(horizontal-x3)
Después de un gran esfuerzo, muchos estudiantes con problemas de aprendizaje logran graduarse de escuela superior. Luego se presenta el próximo reto: la educación post-secundaria. (Shutterstock)

Los estudiantes con problemas de aprendizaje confrontan retos desde temprana edad. Y después de un gran esfuerzo, tanto de ellos como de sus padres, muchos logran graduarse de escuela superior. Luego se presenta el próximo reto: la educación post-secundaria.

Eso sucedió con mi hijo. José entró desde los 11 meses de nacido al Programa de Intervención Temprana y recibió los servicios de Educación Especial desde los 4 años hasta los 18 años. Recibió todas las ayudas disponibles y el apoyo de sus maestros y familiares. Estaba listo para continuar sus estudios en la universidad, pero aún necesitaba apoyo.

Comencé la búsqueda de expertos en Acceso Universitario y Transición para Estudiantes con Discapacidades, pero no encontré a nadie capacitado que me brindara confianza para ponerle el futuro universitario de mi hijo en sus manos. Esto me motivó a matricularme y completar el programa de Consejería en Acceso Universitario de Rice University, Houston, TX. Hoy me llena de gran satisfacción poderle servir de forma responsable y educada a esta población tan necesitada y especial para mí.

Conozco de primera mano la angustia y el trabajo que pasamos los padres para ayudar y echar hacia adelante un niño con discapacidades durante los años escolares. Buscar una universidad adecuada y lograr que lo acepten, es intimidante tanto para los estudiantes como para sus padres.

Los estudiantes saldrán de un sistema familiar que les ha provisto con servicios especiales y programas de apoyo hechos a la medida de sus necesidades, para entrar en otro ambiente desconocido, donde recae en ellos la responsabilidad de solicitar acomodos para así obtener lo que cada universidad entienda es razonable.

Las universidades tienen la obligación por ley de proveer servicios de apoyo a estudiantes con discapacidades. Sin embargo, no están obligadas a alterar sus currículos para acomodar sus necesidades especiales.

La educación es un derecho en escuela superior, pero un privilegio en universidad. Por eso, el saber auto defenderse es una destreza indispensable de supervivencia en la universidad para los estudiantes con problemas de aprendizaje.

Opciones universitarias

¿Qué opciones universitarias tiene un estudiante con problemas de aprendizaje donde pueda ser exitoso mientras recibe el apoyo que necesita?

En Puerto Rico y en Estados Unidos sí hay universidades con políticas de admisión flexibles, que exceden los requerimientos legales estatales y federales para apoyar estudiantes con discapacidades. Son universidades que ofrecen programas más formales, profundos y estructurados de apoyo al estudiante tales como currículos especiales, tutorías individualizadas y consejería especializada.

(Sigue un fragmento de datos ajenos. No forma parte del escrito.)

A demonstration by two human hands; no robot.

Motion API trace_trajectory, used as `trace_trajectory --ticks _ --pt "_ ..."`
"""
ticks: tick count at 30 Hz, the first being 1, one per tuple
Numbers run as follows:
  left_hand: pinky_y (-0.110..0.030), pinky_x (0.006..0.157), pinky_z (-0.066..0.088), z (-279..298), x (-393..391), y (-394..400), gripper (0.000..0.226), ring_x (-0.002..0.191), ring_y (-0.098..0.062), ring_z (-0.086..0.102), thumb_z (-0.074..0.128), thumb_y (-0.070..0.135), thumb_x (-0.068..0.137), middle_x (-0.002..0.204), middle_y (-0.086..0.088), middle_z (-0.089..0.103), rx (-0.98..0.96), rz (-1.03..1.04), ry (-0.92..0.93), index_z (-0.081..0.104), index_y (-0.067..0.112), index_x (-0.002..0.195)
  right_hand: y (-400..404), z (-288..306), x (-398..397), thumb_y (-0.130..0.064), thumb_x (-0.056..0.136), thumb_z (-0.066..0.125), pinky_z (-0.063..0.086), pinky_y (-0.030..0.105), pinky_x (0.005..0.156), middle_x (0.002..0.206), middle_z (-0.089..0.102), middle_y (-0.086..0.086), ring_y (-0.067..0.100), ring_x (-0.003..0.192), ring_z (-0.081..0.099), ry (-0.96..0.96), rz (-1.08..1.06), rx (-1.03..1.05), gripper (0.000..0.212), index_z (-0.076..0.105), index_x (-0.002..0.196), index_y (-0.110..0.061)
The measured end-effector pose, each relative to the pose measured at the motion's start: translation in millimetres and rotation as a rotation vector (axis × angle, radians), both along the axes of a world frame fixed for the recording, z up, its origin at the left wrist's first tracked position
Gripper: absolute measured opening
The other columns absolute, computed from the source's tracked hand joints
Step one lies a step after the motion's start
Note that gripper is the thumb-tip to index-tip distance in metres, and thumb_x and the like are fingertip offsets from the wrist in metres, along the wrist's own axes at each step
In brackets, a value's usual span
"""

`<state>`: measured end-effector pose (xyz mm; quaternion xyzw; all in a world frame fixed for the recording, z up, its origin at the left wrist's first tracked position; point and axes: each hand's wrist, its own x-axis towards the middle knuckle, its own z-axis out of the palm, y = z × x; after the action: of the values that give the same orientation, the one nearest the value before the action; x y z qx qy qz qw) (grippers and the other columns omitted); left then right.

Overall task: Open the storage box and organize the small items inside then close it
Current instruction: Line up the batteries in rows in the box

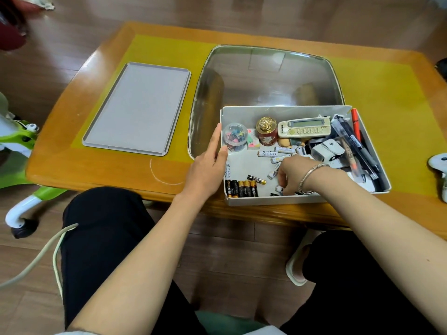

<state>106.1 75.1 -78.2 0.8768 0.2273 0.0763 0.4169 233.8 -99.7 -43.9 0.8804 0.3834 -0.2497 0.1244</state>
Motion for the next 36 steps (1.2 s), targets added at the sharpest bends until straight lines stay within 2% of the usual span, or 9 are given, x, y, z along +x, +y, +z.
trace_trajectory --ticks 5,9,13,15,19,23,27,33,36 --pt "-0.038 0.059 0.055 -0.7 0.1 -0.2 0.053 0.075 -0.014 0.06 0.023 0.043 0.103 0.098 -0.002 0.064 0.007 0.001 0.001 -0.003 0.046 0.149 1.0 0.0 -0.7 -0.032 0.068 0.068 0.054 0.03 0.069 0.075 0.067 0.002 0.021 0.073 0.061 0.007 0.004 0.029 0.013 0.065 0.068 -0.02" --pt "-0.044 0.065 0.057 -1.2 0.6 0.2 0.053 0.081 -0.016 0.062 0.023 0.042 0.104 0.103 -0.003 0.064 -0.02 0.002 -0.004 -0.002 0.045 0.15 8.0 6.6 -2.9 -0.028 0.071 0.069 0.051 0.031 0.072 0.072 0.064 0.001 0.018 0.074 0.058 0.054 -0.099 0.296 0.014 0.06 0.067 -0.018" --pt "-0.038 0.058 0.054 -2.9 1.7 -0.1 0.052 0.071 -0.014 0.059 0.023 0.042 0.103 0.092 -0.002 0.063 0.008 0.015 -0.012 -0.001 0.045 0.15 31.6 9.7 -12.6 -0.018 0.078 0.067 0.042 0.014 0.052 0.072 0.062 -0.002 0.007 0.058 0.054 0.176 -0.259 0.603 0.009 0.06 0.083 -0.018" --pt "-0.036 0.055 0.051 -3.8 2.0 -0.3 0.052 0.068 -0.014 0.057 0.023 0.042 0.103 0.087 -0.002 0.063 0.014 0.017 -0.014 0.0 0.045 0.15 45.0 7.8 -16.4 -0.015 0.08 0.065 0.041 0.01 0.045 0.072 0.066 0.001 0.001 0.053 0.052 0.229 -0.244 0.605 0.007 0.062 0.086 -0.016" --pt "-0.039 0.056 0.049 -4.8 1.3 -0.3 0.052 0.067 -0.017 0.056 0.023 0.042 0.103 0.081 -0.002 0.061 0.008 0.012 -0.01 0.0 0.046 0.149 59.2 -2.3 -19.2 -0.013 0.08 0.062 0.042 0.019 0.055 0.079 0.068 0.005 0.001 0.051 0.053 0.278 -0.217 0.528 0.006 0.06 0.086 -0.012" --pt "-0.049 0.064 0.054 -2.2 1.2 0.1 0.052 0.074 -0.023 0.06 0.023 0.041 0.104 0.09 -0.006 0.065 -0.013 0.003 -0.002 0.0 0.047 0.149 48.7 -5.7 -7.3 -0.02 0.079 0.062 0.051 0.035 0.074 0.088 0.067 0.019 0.029 0.082 0.061 0.125 -0.204 0.369 0.027 0.065 0.089 0.004" --pt "-0.049 0.06 0.053 -2.5 0.6 0.0 0.052 0.07 -0.022 0.06 0.023 0.042 0.103 0.086 -0.006 0.064 -0.012 0.001 -0.012 0.0 0.045 0.15 37.0 -2.3 1.5 -0.023 0.08 0.06 0.051 0.034 0.075 0.086 0.067 0.011 0.027 0.085 0.06 0.045 -0.271 0.404 0.02 0.063 0.089 -0.006" --pt "-0.043 0.057 0.051 -4.8 0.6 -0.2 0.052 0.065 -0.017 0.056 0.023 0.042 0.103 0.08 -0.002 0.061 0.011 0.009 -0.019 0.0 0.046 0.149 60.9 -7.2 -14.6 -0.022 0.081 0.068 0.05 0.034 0.074 0.093 0.066 0.008 0.023 0.078 0.058 0.157 -0.346 0.582 0.018 0.059 0.096 -0.017" --pt "-0.041 0.059 0.054 -4.1 0.4 -0.2 0.052 0.07 -0.018 0.058 0.023 0.042 0.103 0.088 -0.003 0.062 0.004 0.005 -0.018 -0.001 0.048 0.148 70.8 -9.9 -22.0 -0.023 0.084 0.07 0.057 0.038 0.071 0.086 0.07 0.011 0.028 0.073 0.068 0.361 -0.437 0.582 0.022 0.059 0.102 -0.015"
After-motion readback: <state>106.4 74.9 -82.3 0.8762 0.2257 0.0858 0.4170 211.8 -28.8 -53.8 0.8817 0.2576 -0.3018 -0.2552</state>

En Puerto Rico tenemos, por ejemplo, a la Universidad Politécnica de Puerto Rico, la Universidad del Sagrado Corazón, la Universidad del Turabo y algunos recintos de la Universidad de Puerto Rico. Éstas y otras instituciones les ofrecen a los estudiantes las ayudas y el apoyo necesario para enfrentar retos y superar obstáculos que pueden surgir en la universidad.

En Estados Unidos, Mitchell College, Beacon College, Landmark College y Lynn University son algunas de las universidades que ofrecen grados de bachillerato con este tipo de programa. Muchas de estas instituciones están acogidas a propuestas federales que les permiten proveer esos servicios gratuitos a estudiantes elegibles.

Otra alternativa real para iniciar los estudios post secundarios son los “Community Colleges”, donde pueden comenzar los primeros dos años de estudios, hasta obtener un grado asociado, mientras reciben el apoyo académico necesario para desarrollar sus destrezas en el salón de clases.

Si el estudiante tiene un diagnóstico documentado por un profesional cualificado que pudiera traducirse en un impedimento laboral en el futuro, el estudiante podría ser elegible para obtener los servicios de Rehabilitación Vocacional que incluyen el pago parcial de sus matrículas de estudios, manutención, servicios de consejería, terapias y otros servicios necesarios para ayudar al estudiante. Contrario a lo que muchos padres piensan, no es necesario estar registrado como Estudiante de Educación Especial para ser elegible para los servicios.

Actualmente, mi hijo recibe los servicios y beneficios de Rehabilitación Vocacional y cursa exitosamente su segundo año en la Universidad Politécnica, donde recibe todo el apoyo especializado que necesita a través del Programa Federal TRIO y acomodos razonables a los que tiene derecho.

Estoy convencida que, con una buena orientación y los servicios de apoyo necesarios, los estudiantes con problemas de aprendizaje que se gradúan de escuela superior, pueden acceder a la universidad y completar exitosamente una educación post secundaria.